Schon im Flur hörte ich das Gequietsche des Akkordeons meines Vaters aus dem Kellerzimmer und sein aggressives Stapfen im Takt der Weihnachtsbäckerei. Mutter hatte ihn vermutlich dorthin verbannt, damit sie hier oben ihre Ruhe hat. Man hätte ihm vermutlich auch ein altes Bügelbrett zum Auf- und Zuklappen in die Hände drücken können, das hätte denselben Übungseffekt bei ihm gehabt und wäre zeitgleich sehr viel leiser gewesen.

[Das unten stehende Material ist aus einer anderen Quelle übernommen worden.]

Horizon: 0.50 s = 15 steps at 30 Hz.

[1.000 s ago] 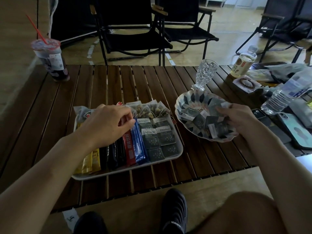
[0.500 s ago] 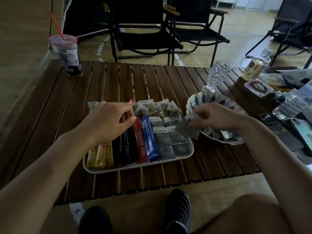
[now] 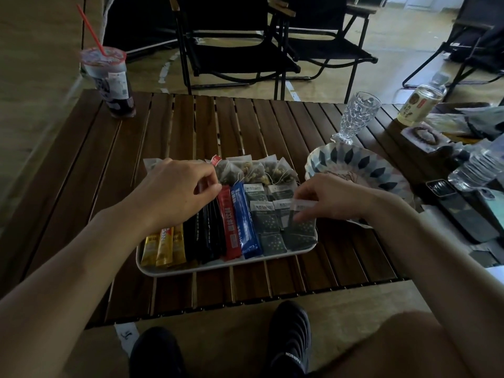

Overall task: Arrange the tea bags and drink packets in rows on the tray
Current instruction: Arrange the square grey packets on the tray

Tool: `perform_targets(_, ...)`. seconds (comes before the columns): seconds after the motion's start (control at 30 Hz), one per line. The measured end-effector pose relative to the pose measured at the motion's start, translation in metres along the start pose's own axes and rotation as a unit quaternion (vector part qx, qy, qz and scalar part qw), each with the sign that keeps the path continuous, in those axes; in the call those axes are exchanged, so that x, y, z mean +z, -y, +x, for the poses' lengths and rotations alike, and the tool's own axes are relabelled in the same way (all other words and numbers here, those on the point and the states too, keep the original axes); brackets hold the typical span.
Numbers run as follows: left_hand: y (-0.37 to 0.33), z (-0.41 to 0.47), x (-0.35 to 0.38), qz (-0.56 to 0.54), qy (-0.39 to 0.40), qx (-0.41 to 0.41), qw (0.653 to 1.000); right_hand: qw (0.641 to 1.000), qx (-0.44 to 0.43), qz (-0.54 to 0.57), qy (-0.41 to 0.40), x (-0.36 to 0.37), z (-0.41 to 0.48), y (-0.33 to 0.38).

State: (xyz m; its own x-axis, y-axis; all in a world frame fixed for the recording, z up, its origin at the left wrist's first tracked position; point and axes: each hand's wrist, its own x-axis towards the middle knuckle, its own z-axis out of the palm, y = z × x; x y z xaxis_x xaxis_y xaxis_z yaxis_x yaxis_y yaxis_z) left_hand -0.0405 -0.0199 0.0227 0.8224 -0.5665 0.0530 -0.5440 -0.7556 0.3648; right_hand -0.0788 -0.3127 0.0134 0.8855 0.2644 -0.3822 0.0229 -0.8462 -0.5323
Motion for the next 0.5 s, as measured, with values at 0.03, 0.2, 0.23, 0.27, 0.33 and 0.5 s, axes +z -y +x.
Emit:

Ich trat in das spärlich beleuchtete Wohnzimmer hinein, wo meine Mutter mit der Katze im Schoß und meiner Schwester im Arm dick eingemurmelt auf dem Sofa lag und das Erste schaute. Und da hatte ich gleich auch schon den Beweis, dass meine Mutter kurz vor der 60 und damit kurz vor dem Altwerden stand: Im Fernsehen lief „das Weihnachts-Ekel“, ein Film mit Fritz Wepper in der Hauptrolle. Eine mit der Auftaufunktion einer Mikrowelle aufgewärmte, moderne Iteration der klassischen Ebenezer Scrooge-Weihnachtsgeschichte, bei der der grantige und weihnachtsscheue Protagonist irgendwann sein Herz erwärmt und doch noch Spaß an der grün-rot-goldenen Massenhysterie hat.

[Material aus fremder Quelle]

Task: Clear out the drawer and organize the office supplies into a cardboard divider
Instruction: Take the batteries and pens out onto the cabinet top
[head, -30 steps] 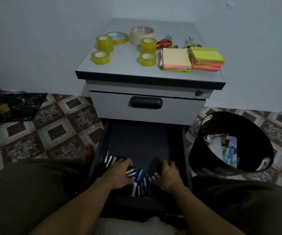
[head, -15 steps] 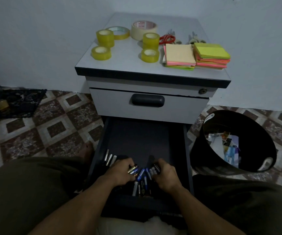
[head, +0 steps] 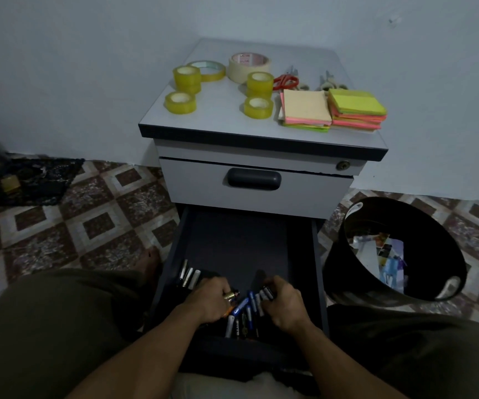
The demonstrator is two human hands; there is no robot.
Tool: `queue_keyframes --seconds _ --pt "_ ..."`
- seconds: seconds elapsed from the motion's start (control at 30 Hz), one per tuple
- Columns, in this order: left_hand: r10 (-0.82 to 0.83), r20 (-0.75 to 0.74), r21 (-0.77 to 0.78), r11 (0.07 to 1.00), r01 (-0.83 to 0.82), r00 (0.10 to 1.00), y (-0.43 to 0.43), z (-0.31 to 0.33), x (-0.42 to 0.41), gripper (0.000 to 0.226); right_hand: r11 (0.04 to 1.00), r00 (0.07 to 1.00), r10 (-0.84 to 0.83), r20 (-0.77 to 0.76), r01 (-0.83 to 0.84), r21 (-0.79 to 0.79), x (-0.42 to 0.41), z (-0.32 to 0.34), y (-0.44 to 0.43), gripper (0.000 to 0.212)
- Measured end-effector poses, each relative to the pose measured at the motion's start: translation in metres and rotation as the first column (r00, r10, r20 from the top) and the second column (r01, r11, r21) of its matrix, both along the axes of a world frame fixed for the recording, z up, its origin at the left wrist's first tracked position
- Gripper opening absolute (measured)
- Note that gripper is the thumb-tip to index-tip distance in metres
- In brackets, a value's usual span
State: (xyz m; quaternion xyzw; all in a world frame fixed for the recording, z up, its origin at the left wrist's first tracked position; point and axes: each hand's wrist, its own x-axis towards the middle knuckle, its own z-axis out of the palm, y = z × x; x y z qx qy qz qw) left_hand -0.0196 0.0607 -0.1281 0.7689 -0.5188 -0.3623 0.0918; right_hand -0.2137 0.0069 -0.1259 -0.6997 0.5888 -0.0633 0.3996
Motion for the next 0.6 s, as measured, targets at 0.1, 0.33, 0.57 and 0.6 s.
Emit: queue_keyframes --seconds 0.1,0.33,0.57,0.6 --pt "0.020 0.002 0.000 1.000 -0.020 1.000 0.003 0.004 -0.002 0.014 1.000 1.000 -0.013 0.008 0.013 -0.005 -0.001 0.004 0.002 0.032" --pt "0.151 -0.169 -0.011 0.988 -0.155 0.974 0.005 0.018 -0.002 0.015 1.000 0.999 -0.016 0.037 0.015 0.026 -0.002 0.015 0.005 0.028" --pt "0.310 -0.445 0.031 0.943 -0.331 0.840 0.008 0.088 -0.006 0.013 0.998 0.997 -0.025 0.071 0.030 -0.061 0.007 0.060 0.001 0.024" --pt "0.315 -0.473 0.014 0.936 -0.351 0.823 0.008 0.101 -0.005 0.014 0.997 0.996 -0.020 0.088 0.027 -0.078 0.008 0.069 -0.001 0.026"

Ich musste mich dann natürlich erst mal selbst von meiner Mutter als Weihnachtsekel bezeichnen lassen, aber wenigstens war das ein zutreffenderer Begriff als bloß „Grinch“. Wenigstens sah ich mir keine Fritz Wepper-Filme an.

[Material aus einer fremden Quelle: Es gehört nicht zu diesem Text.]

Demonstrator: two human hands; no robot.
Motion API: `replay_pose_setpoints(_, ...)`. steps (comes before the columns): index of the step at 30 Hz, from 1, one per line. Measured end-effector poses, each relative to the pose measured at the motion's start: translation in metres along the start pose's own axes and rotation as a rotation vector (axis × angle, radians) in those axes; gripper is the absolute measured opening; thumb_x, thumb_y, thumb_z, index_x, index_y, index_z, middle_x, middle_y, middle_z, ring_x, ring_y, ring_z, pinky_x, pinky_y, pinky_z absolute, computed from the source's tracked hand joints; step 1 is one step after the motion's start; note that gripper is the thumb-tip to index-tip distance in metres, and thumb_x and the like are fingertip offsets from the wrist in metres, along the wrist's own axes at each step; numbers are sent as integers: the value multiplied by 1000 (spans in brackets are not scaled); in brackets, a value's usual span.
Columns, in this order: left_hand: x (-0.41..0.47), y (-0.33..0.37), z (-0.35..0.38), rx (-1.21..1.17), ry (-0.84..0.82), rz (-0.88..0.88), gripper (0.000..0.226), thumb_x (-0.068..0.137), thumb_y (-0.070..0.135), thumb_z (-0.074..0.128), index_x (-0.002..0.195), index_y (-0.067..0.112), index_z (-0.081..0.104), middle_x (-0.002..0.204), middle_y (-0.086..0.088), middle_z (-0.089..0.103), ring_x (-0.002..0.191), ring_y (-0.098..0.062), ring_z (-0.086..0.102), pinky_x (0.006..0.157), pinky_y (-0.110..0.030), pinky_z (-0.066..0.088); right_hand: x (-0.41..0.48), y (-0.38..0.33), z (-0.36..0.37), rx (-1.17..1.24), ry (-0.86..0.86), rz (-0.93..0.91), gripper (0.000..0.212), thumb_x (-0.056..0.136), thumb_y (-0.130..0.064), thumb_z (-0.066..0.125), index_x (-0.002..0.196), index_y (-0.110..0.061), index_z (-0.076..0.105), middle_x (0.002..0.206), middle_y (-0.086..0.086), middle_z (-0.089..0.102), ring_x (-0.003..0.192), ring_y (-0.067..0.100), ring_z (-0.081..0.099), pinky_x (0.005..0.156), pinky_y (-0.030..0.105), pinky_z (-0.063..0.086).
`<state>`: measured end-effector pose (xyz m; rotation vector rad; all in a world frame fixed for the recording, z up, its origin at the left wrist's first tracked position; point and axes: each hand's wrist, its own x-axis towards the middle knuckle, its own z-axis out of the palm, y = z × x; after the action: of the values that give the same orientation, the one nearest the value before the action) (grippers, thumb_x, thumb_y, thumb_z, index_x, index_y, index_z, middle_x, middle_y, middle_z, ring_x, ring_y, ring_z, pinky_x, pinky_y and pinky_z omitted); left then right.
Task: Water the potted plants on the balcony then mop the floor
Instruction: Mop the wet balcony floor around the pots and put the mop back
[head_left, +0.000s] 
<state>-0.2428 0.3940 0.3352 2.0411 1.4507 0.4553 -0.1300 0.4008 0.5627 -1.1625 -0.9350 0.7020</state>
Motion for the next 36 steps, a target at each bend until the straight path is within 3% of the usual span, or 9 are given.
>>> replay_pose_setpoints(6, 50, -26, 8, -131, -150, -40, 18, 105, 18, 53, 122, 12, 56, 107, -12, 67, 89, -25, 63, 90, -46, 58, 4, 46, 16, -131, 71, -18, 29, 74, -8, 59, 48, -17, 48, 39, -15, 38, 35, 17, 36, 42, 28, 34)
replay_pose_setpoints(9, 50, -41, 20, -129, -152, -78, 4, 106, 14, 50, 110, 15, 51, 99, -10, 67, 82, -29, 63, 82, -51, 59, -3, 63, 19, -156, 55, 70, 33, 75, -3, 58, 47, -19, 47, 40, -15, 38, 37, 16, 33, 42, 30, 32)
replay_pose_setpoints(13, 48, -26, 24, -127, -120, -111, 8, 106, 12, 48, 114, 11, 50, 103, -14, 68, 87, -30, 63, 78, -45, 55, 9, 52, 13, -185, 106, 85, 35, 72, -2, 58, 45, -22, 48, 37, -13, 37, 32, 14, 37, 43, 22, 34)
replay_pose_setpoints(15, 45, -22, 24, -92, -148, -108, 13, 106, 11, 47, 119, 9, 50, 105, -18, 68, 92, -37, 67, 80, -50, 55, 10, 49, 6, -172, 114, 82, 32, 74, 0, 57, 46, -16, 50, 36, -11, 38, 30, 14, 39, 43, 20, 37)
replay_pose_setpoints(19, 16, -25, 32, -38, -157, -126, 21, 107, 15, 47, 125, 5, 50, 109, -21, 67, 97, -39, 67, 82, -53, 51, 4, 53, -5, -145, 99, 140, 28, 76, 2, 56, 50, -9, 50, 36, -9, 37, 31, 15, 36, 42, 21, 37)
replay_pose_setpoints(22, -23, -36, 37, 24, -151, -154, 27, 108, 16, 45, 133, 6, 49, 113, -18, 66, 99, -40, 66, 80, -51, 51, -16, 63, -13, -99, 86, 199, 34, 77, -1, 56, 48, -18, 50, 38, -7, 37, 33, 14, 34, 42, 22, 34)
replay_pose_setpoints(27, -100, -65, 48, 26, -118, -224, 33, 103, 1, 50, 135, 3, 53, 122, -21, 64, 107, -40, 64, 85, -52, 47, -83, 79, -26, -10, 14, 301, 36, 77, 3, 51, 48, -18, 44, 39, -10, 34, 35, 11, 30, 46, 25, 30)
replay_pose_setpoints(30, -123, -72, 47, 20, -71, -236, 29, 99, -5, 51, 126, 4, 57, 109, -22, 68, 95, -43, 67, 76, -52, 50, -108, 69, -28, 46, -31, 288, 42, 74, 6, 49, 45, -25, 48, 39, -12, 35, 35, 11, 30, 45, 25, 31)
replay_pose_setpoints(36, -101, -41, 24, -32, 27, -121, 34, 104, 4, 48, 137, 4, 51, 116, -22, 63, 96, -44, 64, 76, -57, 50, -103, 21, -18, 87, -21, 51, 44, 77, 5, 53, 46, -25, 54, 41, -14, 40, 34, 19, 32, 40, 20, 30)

Zugegeben, ich war mit – 7 Dioptrien ziemlich blind, hatte aufgrund meiner Größe ständig Rücken- und Knieschmerzen, sollte mit 22 bereits meinen ersten Bandscheibenvorfall bekommen und wegen meiner Gewohnheiten beim Musikkonsum war ich ab und zu etwas schwerhörig, außerdem schlug mir mein Google-Feed ständig Rezensionen von der Lindenstraße vor. All das waren kräftige Indizien, dass ich nicht erst Mitte zwanzig, sondern gut und gerne schon 65 Jahre alt war. Nur die Tatsache, dass ich mir Fritz Wepper nicht ansehe(n kann) bestätigte mir, dass ich noch jung und frisch war. Der Typ sieht aber auch schon seit 70 Jahren gleich aus, keine Ahnung wie der das macht, den haben meine Urgroßelten zu Lebzeiten ja schon geschaut. Der ist einfach mit 70 auf die Welt gekommen und keinen Tag gealtert.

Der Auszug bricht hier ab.